= Recorded data =
▼▼▼

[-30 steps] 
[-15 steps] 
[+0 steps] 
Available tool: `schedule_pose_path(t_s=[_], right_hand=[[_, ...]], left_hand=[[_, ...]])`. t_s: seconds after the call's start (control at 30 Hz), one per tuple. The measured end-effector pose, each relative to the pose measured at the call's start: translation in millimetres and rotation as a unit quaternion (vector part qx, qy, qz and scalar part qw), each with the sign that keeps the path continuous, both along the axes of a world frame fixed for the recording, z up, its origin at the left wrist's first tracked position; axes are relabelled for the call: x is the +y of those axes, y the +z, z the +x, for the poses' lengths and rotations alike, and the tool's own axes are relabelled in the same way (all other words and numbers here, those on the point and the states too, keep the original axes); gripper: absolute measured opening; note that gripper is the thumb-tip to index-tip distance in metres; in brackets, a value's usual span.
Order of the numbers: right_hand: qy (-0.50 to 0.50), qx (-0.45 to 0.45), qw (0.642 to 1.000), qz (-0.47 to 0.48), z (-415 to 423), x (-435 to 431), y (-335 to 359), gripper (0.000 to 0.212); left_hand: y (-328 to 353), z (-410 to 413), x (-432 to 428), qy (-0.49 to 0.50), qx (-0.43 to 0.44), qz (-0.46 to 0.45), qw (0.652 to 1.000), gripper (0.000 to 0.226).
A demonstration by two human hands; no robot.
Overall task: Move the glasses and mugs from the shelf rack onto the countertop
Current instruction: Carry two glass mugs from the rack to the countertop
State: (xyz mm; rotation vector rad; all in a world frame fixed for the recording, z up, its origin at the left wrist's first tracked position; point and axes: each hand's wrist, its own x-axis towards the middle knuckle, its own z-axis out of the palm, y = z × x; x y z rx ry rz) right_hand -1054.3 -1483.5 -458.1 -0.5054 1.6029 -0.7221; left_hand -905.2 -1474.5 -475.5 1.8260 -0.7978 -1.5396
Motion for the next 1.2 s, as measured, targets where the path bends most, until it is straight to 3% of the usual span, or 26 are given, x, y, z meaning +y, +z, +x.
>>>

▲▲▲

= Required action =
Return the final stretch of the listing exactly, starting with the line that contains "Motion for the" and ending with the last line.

= Exercise result =
Motion for the next 1.2 s, as measured, targets where the path bends most, until it is straight to 3% of the usual span, or 26 are given, x, y, z meaning +y, +z, +x.
>>>

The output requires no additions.